- **Exercise description**: Report each line from the data below that holds the word "blue".

- **Material shown**:
# # #

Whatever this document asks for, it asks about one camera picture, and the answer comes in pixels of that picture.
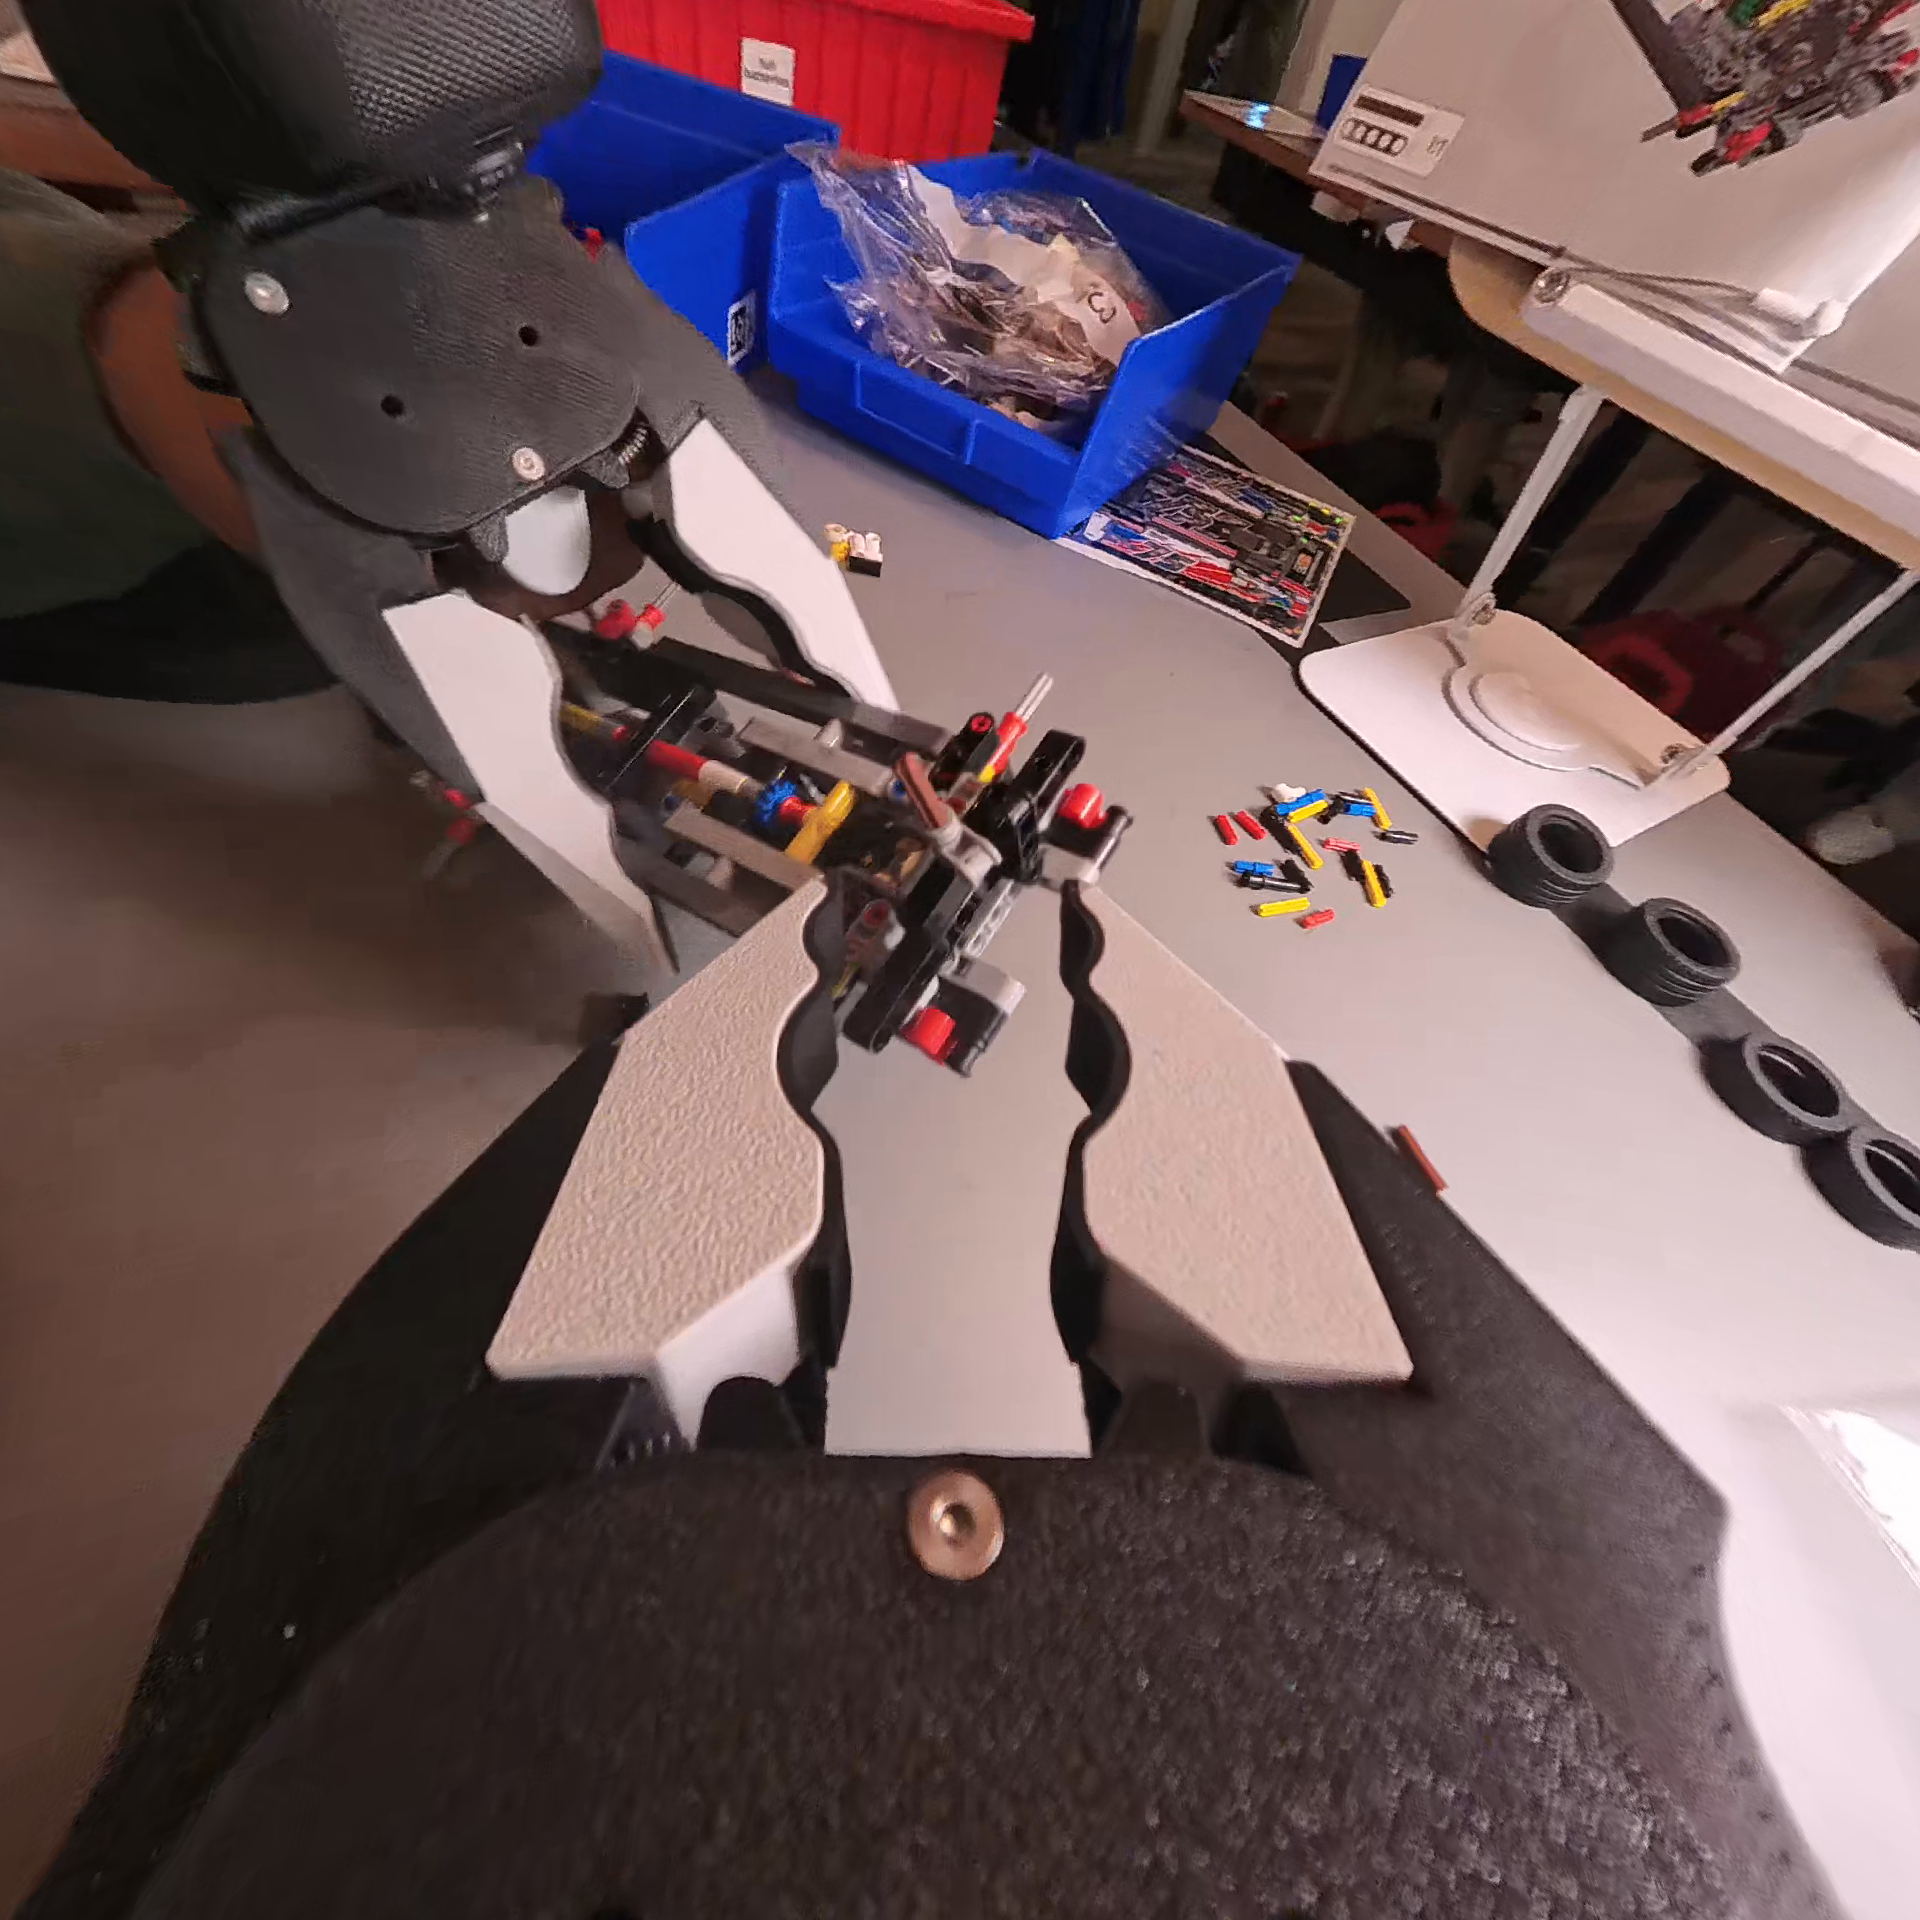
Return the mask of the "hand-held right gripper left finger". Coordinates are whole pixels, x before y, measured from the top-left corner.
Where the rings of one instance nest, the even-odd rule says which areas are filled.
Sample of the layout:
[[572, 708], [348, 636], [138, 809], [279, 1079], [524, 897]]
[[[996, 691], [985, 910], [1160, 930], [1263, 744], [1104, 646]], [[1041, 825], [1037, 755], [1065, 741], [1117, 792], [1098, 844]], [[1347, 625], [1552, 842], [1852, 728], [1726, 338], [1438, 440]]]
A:
[[725, 1380], [822, 1393], [853, 1298], [838, 1069], [844, 887], [813, 876], [625, 1033], [497, 1380], [641, 1380], [682, 1440]]

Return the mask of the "small blue storage bin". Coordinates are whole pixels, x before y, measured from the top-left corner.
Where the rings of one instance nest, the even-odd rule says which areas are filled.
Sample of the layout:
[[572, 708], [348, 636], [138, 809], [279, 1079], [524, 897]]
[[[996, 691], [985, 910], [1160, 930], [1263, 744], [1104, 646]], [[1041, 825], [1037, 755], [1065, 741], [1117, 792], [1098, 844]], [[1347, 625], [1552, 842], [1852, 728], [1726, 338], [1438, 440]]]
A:
[[820, 113], [607, 54], [586, 104], [540, 133], [528, 169], [557, 190], [570, 226], [612, 243], [796, 142], [838, 135], [840, 126]]

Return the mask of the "black wrist rest cushion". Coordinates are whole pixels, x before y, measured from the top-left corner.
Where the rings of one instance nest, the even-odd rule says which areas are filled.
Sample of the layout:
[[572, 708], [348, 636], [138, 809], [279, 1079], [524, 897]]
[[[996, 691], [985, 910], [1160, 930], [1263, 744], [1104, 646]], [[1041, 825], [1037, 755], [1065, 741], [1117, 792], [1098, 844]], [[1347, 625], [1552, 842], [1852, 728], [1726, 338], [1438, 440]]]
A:
[[338, 675], [288, 617], [75, 606], [5, 619], [5, 686], [181, 708], [255, 708]]

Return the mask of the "red storage bin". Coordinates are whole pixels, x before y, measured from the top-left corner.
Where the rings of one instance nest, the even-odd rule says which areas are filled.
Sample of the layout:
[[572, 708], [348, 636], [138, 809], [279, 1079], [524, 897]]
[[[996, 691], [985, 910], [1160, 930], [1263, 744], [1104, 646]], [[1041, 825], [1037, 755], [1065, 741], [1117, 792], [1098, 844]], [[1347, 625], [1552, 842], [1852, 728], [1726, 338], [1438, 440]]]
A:
[[1030, 45], [1015, 4], [600, 4], [601, 39], [755, 104], [832, 120], [875, 158], [988, 153], [1004, 70]]

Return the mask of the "lego car chassis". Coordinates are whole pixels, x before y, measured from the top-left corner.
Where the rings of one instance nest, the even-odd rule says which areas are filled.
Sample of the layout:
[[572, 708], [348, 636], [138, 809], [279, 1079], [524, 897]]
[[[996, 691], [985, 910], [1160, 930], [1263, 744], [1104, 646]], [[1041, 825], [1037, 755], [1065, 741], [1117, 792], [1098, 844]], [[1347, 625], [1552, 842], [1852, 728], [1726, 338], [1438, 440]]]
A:
[[[667, 904], [739, 939], [813, 876], [844, 887], [832, 1012], [870, 1052], [911, 1043], [969, 1076], [1022, 1001], [988, 963], [999, 926], [1030, 887], [1093, 886], [1130, 825], [1081, 779], [1087, 741], [1040, 728], [1055, 675], [1008, 708], [937, 728], [772, 666], [641, 639], [625, 601], [586, 629], [520, 625], [562, 667], [562, 744], [612, 809], [617, 854], [657, 913]], [[951, 844], [904, 803], [904, 751], [955, 809]], [[466, 767], [442, 779], [453, 842], [491, 831], [464, 782]]]

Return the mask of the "white instruction booklet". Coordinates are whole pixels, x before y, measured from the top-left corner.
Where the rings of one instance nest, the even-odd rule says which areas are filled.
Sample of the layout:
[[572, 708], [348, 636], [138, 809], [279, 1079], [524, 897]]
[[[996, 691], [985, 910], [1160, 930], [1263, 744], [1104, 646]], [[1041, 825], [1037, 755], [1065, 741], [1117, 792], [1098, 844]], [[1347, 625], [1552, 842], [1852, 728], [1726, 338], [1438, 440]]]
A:
[[1916, 4], [1402, 4], [1316, 177], [1786, 368], [1916, 243]]

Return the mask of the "large blue storage bin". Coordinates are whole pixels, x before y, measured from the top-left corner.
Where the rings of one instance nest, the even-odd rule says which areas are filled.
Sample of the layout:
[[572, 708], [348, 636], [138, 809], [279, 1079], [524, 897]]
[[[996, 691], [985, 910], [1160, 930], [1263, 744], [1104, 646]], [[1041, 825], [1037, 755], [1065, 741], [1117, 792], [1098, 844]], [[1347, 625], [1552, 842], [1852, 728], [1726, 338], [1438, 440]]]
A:
[[840, 438], [1055, 540], [1201, 438], [1301, 256], [1057, 153], [803, 147], [766, 344]]

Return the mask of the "person's left hand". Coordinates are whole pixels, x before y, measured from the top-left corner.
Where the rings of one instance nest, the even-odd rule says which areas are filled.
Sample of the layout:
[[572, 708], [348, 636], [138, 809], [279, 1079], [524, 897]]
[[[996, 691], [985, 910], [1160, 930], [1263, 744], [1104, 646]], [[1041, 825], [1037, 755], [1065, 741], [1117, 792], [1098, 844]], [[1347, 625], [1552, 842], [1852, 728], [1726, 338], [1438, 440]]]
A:
[[255, 509], [224, 445], [255, 415], [224, 392], [193, 387], [181, 358], [184, 302], [157, 264], [120, 272], [93, 306], [86, 338], [104, 409], [133, 459], [220, 542], [261, 559]]

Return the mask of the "black rubber lego tyre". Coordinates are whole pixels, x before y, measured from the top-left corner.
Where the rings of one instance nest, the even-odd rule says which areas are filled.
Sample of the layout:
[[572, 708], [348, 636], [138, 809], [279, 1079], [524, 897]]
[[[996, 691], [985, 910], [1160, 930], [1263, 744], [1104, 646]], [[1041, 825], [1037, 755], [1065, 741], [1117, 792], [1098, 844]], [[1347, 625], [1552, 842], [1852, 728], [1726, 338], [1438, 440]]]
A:
[[1617, 913], [1597, 937], [1597, 957], [1629, 994], [1680, 1009], [1741, 975], [1741, 947], [1701, 908], [1680, 901], [1641, 901]]
[[1836, 1072], [1781, 1034], [1710, 1040], [1701, 1047], [1701, 1072], [1744, 1127], [1781, 1145], [1798, 1148], [1855, 1127], [1855, 1102]]
[[1500, 825], [1488, 844], [1488, 876], [1500, 897], [1560, 910], [1612, 880], [1617, 853], [1579, 811], [1543, 803]]
[[1872, 1123], [1836, 1142], [1836, 1210], [1865, 1236], [1916, 1251], [1916, 1142]]

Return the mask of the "clear plastic parts bag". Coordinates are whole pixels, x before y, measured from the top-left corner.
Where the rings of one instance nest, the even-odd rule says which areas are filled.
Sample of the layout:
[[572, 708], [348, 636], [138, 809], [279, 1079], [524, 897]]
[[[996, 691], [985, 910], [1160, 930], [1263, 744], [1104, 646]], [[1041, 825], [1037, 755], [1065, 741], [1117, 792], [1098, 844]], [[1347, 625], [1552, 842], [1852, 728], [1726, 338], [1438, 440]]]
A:
[[1077, 196], [957, 196], [931, 172], [827, 142], [788, 149], [832, 212], [853, 335], [941, 390], [1081, 440], [1122, 351], [1171, 324], [1117, 232]]

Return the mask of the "white stand base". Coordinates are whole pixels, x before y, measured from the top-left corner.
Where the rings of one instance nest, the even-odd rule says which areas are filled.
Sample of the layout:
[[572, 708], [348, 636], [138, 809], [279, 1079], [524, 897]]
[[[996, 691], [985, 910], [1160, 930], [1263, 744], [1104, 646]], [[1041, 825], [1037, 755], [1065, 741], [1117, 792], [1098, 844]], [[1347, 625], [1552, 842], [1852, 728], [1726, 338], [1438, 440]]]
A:
[[[1488, 847], [1536, 809], [1573, 809], [1607, 844], [1726, 790], [1726, 755], [1916, 592], [1916, 440], [1625, 306], [1590, 272], [1536, 269], [1456, 240], [1449, 278], [1470, 317], [1573, 374], [1574, 390], [1518, 508], [1455, 611], [1341, 641], [1302, 686], [1464, 842]], [[1706, 454], [1893, 565], [1859, 613], [1781, 671], [1718, 735], [1697, 737], [1597, 662], [1500, 611], [1498, 580], [1569, 472], [1601, 403]]]

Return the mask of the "person's left forearm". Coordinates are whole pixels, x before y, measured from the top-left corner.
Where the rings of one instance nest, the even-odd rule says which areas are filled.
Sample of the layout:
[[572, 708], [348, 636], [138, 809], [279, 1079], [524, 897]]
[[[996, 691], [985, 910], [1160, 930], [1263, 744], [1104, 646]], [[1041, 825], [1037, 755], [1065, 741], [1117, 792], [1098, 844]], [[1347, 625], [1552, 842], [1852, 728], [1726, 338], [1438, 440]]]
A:
[[147, 264], [137, 226], [5, 169], [5, 619], [120, 597], [204, 542], [93, 358], [94, 306]]

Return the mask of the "background wooden table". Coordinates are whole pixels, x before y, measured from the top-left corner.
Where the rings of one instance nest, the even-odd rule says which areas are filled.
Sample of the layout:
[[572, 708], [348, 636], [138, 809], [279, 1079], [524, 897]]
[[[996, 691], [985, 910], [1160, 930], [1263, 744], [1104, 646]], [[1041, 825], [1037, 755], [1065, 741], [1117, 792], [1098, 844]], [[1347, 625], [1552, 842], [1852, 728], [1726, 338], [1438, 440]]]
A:
[[1302, 264], [1330, 276], [1369, 276], [1373, 259], [1445, 259], [1455, 236], [1369, 203], [1354, 186], [1316, 180], [1320, 133], [1275, 104], [1183, 93], [1183, 133], [1219, 138], [1207, 203]]

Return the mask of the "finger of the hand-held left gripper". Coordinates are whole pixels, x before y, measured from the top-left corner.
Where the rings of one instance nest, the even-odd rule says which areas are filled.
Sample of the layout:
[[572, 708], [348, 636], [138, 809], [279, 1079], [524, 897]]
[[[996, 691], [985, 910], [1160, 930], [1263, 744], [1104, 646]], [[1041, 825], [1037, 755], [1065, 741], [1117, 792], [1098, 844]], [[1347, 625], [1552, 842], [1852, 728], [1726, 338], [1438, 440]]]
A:
[[386, 629], [459, 759], [482, 819], [537, 868], [646, 980], [678, 972], [662, 918], [562, 744], [562, 667], [548, 639], [466, 596], [386, 613]]
[[755, 657], [864, 708], [898, 706], [848, 575], [714, 420], [635, 472], [629, 529]]

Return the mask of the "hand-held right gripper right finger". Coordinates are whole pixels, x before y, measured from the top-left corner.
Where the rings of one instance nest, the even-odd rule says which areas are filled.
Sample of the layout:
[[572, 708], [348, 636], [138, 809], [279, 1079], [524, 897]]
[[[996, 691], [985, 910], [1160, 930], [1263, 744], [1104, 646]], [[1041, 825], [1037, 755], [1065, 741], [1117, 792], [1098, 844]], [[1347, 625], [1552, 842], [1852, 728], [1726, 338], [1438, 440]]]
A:
[[1051, 1302], [1090, 1445], [1175, 1393], [1205, 1443], [1276, 1393], [1388, 1389], [1413, 1355], [1286, 1050], [1104, 887], [1060, 887], [1070, 1139]]

# # #

- **Solution to the problem**:
Return the mask of the "small blue storage bin". Coordinates are whole pixels, x before y, measured from the top-left corner.
Return the mask of the "large blue storage bin". Coordinates are whole pixels, x before y, measured from the top-left corner.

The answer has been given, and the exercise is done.